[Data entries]

BEGIN

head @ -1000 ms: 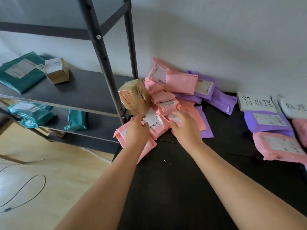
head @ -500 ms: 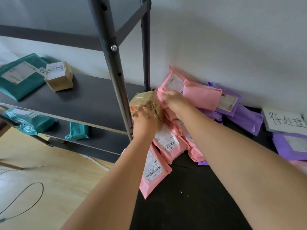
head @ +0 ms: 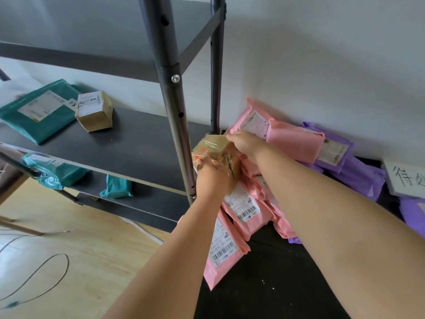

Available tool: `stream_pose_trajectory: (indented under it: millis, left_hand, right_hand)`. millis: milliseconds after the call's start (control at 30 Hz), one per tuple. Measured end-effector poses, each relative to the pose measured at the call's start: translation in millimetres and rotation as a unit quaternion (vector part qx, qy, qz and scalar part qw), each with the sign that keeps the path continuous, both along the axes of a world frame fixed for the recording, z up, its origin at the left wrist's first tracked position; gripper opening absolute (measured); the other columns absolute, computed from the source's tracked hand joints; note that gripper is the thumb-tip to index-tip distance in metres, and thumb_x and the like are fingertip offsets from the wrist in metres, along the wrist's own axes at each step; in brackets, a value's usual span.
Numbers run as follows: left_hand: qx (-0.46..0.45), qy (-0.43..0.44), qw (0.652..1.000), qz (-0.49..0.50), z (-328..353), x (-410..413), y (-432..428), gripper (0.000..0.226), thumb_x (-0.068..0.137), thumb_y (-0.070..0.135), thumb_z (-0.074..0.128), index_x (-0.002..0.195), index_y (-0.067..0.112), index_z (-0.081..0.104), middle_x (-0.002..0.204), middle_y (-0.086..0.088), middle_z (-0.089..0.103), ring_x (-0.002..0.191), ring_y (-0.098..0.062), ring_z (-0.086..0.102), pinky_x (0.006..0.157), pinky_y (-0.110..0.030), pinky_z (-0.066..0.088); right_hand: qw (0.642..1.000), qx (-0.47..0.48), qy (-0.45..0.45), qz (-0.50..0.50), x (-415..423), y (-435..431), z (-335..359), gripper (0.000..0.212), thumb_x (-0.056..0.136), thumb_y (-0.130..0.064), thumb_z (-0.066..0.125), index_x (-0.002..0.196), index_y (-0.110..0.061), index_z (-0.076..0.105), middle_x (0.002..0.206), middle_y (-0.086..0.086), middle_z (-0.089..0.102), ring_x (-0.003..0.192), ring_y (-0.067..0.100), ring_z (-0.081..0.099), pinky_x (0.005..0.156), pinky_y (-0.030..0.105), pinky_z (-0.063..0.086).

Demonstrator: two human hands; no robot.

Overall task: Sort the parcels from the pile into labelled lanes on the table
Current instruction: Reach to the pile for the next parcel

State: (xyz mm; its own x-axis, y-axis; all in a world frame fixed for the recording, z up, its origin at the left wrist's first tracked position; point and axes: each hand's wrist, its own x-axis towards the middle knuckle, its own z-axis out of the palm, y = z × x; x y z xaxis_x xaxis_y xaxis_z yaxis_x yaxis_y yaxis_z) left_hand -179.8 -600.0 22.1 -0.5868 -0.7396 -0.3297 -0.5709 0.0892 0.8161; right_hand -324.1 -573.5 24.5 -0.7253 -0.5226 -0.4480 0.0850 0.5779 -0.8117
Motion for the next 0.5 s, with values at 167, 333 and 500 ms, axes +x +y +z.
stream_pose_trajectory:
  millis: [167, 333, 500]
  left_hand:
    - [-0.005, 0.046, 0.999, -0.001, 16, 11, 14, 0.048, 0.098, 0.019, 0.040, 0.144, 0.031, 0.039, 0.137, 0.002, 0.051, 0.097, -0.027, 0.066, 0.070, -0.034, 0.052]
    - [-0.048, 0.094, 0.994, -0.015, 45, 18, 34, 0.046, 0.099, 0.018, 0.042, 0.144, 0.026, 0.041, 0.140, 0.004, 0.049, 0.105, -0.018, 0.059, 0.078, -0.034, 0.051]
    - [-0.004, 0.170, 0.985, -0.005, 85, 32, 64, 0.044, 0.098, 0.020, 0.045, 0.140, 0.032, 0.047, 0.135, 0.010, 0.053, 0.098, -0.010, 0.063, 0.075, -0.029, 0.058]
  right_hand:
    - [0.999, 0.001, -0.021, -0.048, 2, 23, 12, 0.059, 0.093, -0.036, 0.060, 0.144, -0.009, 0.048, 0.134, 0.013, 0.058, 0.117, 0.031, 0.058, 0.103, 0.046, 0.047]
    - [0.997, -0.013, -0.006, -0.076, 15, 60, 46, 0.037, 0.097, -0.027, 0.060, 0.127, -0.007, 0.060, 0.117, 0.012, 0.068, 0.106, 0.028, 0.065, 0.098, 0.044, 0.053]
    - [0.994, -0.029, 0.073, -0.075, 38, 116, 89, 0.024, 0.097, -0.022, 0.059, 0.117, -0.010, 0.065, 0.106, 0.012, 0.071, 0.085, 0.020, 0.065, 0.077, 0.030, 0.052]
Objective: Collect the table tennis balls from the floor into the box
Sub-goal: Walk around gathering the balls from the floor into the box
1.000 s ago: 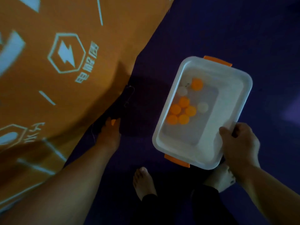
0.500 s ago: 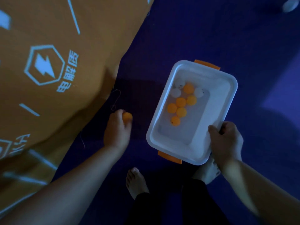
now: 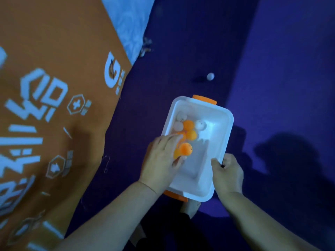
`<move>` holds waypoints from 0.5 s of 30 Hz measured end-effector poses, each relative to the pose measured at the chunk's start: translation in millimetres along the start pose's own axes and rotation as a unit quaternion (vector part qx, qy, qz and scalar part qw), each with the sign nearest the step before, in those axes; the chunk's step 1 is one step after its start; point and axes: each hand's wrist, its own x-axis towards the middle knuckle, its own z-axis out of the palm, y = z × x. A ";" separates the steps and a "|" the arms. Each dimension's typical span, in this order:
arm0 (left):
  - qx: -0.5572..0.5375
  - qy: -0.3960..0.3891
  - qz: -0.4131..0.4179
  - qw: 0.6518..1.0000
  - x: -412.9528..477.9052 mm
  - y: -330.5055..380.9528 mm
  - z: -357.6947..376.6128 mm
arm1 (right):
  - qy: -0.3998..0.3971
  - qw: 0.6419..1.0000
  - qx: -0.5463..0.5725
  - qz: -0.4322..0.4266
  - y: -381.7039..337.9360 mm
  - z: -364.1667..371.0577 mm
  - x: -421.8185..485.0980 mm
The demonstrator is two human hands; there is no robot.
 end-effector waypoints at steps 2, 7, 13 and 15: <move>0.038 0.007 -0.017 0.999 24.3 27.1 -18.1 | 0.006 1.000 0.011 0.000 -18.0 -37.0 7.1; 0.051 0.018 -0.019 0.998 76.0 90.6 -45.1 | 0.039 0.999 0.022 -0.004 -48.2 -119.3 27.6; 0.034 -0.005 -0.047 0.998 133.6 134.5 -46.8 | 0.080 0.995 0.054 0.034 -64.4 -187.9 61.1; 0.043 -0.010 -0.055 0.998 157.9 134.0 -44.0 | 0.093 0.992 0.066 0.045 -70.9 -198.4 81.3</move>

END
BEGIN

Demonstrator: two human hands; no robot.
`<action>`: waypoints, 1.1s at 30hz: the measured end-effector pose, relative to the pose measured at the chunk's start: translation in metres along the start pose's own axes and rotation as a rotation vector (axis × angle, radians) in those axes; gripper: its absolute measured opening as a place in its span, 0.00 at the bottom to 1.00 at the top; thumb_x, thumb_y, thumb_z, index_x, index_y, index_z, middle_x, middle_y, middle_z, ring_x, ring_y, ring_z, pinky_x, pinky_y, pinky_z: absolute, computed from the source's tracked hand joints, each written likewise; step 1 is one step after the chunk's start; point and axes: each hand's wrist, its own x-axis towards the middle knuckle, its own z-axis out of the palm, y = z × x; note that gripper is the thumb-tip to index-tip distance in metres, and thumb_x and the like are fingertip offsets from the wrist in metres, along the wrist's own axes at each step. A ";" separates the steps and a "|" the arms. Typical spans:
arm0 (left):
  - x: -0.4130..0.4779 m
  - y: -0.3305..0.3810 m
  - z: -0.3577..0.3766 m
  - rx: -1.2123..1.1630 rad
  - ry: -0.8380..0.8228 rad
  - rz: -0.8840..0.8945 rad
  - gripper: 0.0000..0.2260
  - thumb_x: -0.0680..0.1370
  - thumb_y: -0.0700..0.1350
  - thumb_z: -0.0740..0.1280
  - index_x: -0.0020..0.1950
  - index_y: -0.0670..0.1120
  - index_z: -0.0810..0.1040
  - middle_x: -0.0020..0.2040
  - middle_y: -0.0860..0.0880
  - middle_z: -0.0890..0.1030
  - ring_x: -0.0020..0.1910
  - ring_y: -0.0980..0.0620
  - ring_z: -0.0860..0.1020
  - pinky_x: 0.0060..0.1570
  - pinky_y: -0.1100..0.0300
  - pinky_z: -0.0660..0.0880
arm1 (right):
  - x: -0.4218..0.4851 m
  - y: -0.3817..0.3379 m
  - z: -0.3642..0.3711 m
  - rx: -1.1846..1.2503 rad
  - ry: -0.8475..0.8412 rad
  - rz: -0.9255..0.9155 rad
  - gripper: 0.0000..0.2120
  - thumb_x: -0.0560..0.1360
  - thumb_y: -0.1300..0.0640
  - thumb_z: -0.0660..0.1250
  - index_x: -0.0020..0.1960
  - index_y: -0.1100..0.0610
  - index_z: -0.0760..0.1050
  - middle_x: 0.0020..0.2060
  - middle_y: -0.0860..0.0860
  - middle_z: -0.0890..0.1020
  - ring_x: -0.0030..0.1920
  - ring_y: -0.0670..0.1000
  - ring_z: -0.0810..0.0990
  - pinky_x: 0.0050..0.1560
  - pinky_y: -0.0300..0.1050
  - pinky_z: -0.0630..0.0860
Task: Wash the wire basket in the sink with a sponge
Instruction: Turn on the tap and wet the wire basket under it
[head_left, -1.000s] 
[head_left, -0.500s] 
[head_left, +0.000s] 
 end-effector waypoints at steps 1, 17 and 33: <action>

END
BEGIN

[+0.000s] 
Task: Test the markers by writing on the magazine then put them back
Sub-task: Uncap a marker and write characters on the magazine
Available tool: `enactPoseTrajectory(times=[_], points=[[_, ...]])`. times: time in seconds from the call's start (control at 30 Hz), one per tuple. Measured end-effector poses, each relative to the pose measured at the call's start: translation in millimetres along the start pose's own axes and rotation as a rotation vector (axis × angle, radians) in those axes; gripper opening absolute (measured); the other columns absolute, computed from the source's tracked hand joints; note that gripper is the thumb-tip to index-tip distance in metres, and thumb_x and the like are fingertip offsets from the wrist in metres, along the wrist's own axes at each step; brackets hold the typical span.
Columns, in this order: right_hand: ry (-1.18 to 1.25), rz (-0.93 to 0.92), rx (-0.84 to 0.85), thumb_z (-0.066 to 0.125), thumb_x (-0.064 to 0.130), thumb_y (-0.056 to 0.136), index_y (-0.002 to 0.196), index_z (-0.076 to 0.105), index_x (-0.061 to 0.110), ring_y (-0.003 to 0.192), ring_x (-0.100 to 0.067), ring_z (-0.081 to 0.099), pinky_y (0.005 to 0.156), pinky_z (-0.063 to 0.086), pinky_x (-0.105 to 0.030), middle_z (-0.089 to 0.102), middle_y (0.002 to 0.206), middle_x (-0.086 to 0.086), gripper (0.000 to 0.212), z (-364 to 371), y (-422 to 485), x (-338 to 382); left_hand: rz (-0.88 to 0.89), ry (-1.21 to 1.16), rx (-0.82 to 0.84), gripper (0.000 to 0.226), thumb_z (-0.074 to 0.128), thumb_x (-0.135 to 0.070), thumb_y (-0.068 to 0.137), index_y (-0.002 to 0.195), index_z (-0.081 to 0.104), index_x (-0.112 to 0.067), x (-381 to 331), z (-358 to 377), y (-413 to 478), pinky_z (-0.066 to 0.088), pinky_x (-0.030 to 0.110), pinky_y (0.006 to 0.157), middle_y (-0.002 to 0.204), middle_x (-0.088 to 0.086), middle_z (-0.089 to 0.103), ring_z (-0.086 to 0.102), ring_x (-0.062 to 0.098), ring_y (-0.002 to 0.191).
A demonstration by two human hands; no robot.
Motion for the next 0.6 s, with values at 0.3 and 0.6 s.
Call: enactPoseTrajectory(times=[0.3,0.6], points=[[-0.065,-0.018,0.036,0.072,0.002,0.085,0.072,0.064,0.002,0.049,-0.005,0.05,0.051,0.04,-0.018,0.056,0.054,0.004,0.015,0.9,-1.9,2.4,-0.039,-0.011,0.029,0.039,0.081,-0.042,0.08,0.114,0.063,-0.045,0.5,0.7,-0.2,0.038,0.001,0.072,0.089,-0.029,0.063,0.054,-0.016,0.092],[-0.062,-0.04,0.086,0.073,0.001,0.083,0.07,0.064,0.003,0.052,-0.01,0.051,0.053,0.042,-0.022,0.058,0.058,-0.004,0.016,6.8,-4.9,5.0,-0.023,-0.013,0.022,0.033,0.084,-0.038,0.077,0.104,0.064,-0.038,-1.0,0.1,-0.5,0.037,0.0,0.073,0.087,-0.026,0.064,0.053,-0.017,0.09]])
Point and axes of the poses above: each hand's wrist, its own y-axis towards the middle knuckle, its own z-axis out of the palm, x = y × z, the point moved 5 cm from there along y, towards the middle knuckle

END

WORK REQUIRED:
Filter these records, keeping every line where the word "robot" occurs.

TASK OUTPUT:
Demonstrator: two human hands; no robot.
The demonstrator is two human hands; there is no robot.
Demonstrator: two human hands; no robot.
A demonstration by two human hands; no robot.

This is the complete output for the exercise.